INFORMATION -
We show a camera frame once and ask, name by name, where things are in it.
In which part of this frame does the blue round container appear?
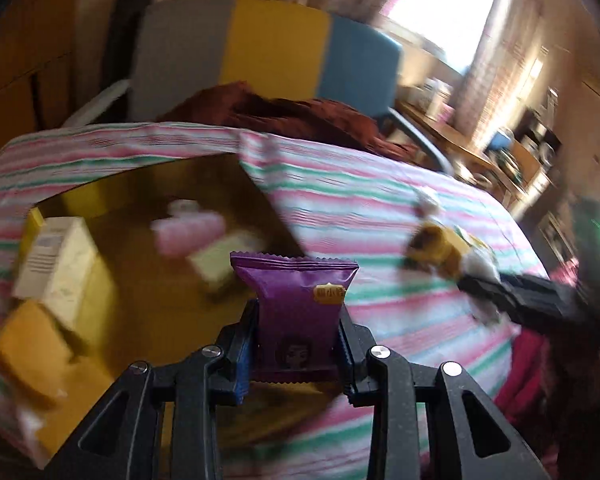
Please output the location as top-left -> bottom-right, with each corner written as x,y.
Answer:
487,127 -> 516,153

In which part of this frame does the pink marshmallow pack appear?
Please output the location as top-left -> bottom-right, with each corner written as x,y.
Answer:
150,200 -> 227,256

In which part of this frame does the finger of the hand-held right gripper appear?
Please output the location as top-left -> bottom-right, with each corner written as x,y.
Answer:
457,270 -> 578,335

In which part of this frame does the person's red clothing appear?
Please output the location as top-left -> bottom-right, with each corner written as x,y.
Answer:
495,260 -> 600,480

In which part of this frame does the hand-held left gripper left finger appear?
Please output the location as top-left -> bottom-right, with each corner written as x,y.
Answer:
45,299 -> 258,480

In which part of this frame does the patterned curtain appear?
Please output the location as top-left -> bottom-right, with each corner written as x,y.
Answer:
460,0 -> 546,151

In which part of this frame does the white chair armrest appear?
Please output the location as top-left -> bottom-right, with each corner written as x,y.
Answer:
62,80 -> 131,128

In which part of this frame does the pale snack packet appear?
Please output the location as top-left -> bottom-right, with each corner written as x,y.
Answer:
187,230 -> 266,296

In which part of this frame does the yellow cupcake packet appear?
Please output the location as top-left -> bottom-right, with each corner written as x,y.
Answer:
405,222 -> 473,281

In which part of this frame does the black rolled mat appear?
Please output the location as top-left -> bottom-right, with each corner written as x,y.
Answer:
102,0 -> 153,91

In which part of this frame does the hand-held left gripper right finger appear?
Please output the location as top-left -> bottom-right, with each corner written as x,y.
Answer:
336,305 -> 551,480

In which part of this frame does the dark red cloth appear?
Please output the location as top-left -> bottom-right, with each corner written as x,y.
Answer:
155,81 -> 421,161

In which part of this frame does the purple snack packet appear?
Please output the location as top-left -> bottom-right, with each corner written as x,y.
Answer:
230,251 -> 359,385

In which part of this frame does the striped tablecloth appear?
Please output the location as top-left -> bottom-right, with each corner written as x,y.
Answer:
0,122 -> 551,480

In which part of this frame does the wooden wardrobe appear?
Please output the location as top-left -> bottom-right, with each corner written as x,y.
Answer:
0,0 -> 86,161

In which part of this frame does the grey yellow blue chair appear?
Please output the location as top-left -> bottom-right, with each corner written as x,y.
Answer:
62,0 -> 453,173

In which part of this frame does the gold tin box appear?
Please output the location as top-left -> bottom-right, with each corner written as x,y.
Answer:
10,154 -> 331,466

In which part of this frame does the wooden desk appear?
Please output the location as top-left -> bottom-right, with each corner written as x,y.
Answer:
400,95 -> 556,211

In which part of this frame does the yellow sponge cake packet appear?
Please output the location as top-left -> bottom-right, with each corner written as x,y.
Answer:
0,300 -> 73,408

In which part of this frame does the white carton box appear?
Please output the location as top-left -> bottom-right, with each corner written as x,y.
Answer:
12,216 -> 118,341

ASSIGNMENT - At the line with "In which part of this frame does the black", begin reproducing the material above exactly, and continue through its last line.

ANSWER SECTION -
In which part of this frame does the black rolled mat appear?
Please output the location as top-left -> bottom-right, with each corner written as x,y.
Answer:
102,0 -> 153,91

In which part of this frame does the hand-held left gripper right finger appear?
Please output the location as top-left -> bottom-right, with each corner written as x,y.
Answer:
336,305 -> 551,480

In which part of this frame does the dark red cloth appear?
Please output the location as top-left -> bottom-right, with each corner written as x,y.
Answer:
155,81 -> 421,161

In which part of this frame does the purple snack packet appear?
Please output the location as top-left -> bottom-right, with each corner written as x,y.
Answer:
230,251 -> 359,385

In which part of this frame does the striped tablecloth appear?
Please output the location as top-left -> bottom-right, with each corner written as x,y.
Answer:
0,122 -> 551,480

In which part of this frame does the wooden wardrobe appear?
Please output the location as top-left -> bottom-right, with each corner written as x,y.
Answer:
0,0 -> 86,161

In which part of this frame does the grey yellow blue chair appear?
Please output the location as top-left -> bottom-right, with each corner written as x,y.
Answer:
62,0 -> 453,173

In which part of this frame does the gold tin box appear?
Please output the location as top-left -> bottom-right, with each corner written as x,y.
Answer:
10,154 -> 331,466

In which part of this frame does the wooden desk appear?
Please output the location as top-left -> bottom-right, with each corner written as x,y.
Answer:
400,95 -> 556,211

In which part of this frame does the yellow sponge cake packet appear?
Please output the location as top-left -> bottom-right, with each corner written as x,y.
Answer:
0,300 -> 73,408

In which part of this frame does the white carton box appear?
Please output the location as top-left -> bottom-right, with each corner written as x,y.
Answer:
12,216 -> 118,341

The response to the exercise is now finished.